■ WORK INSTRUCTION
Once the line with "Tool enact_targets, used" is found in the data, output it and each following line exactly, up to and including the line with "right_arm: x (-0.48", and nothing before or after.

▽

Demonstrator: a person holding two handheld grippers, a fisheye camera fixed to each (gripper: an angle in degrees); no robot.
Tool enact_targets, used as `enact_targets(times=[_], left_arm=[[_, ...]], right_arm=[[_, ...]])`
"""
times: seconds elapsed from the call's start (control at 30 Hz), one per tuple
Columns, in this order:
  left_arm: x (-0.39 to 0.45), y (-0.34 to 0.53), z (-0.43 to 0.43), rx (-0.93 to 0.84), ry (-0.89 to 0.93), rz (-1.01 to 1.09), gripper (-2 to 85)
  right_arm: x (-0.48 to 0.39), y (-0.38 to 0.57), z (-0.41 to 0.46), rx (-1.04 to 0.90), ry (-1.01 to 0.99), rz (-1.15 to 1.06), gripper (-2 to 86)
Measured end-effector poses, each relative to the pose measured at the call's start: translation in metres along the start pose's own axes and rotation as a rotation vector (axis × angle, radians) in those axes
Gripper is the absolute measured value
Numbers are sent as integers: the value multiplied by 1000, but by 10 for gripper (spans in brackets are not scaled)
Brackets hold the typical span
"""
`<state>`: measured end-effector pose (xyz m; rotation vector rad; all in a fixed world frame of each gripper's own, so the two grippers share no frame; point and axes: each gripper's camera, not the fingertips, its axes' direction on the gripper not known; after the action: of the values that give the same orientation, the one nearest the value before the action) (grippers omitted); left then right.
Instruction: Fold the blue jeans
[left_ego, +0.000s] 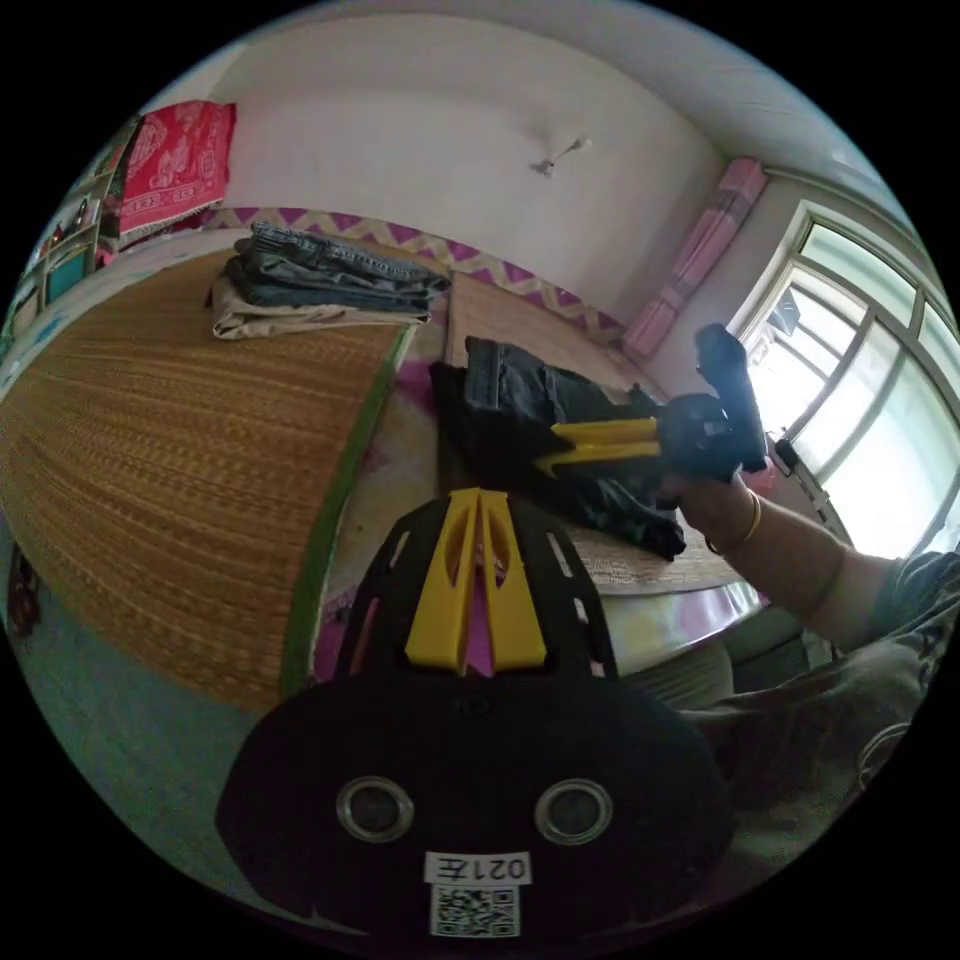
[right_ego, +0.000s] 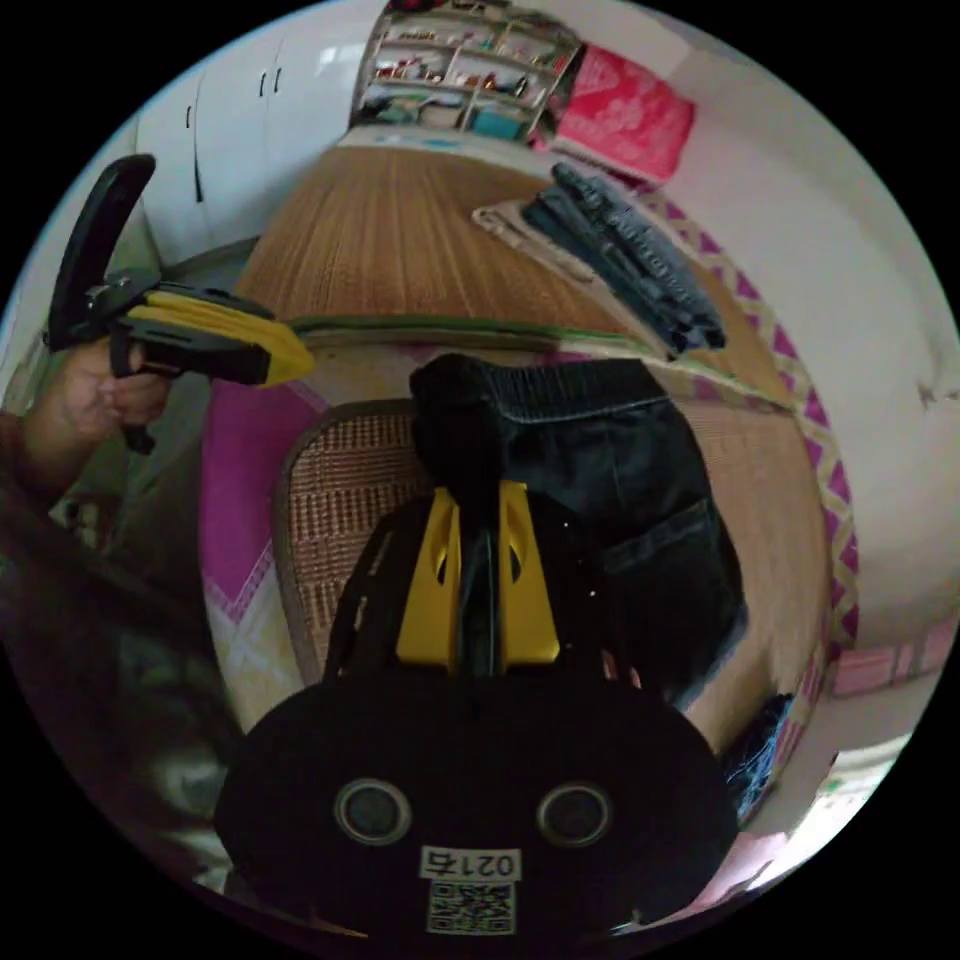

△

■ ANSWER SECTION
Tool enact_targets, used as `enact_targets(times=[_], left_arm=[[_, ...]], right_arm=[[_, ...]])`
"""
times: seconds elapsed from the call's start (control at 30 Hz), one per tuple
Columns, in this order:
  left_arm: x (-0.39 to 0.45), y (-0.34 to 0.53), z (-0.43 to 0.43), rx (-0.93 to 0.84), ry (-0.89 to 0.93), rz (-1.01 to 1.09), gripper (-2 to 85)
  right_arm: x (-0.48 to 0.39), y (-0.38 to 0.57), z (-0.41 to 0.46), rx (-1.04 to 0.90), ry (-1.01 to 0.99), rz (-1.15 to 1.06), gripper (-2 to 86)

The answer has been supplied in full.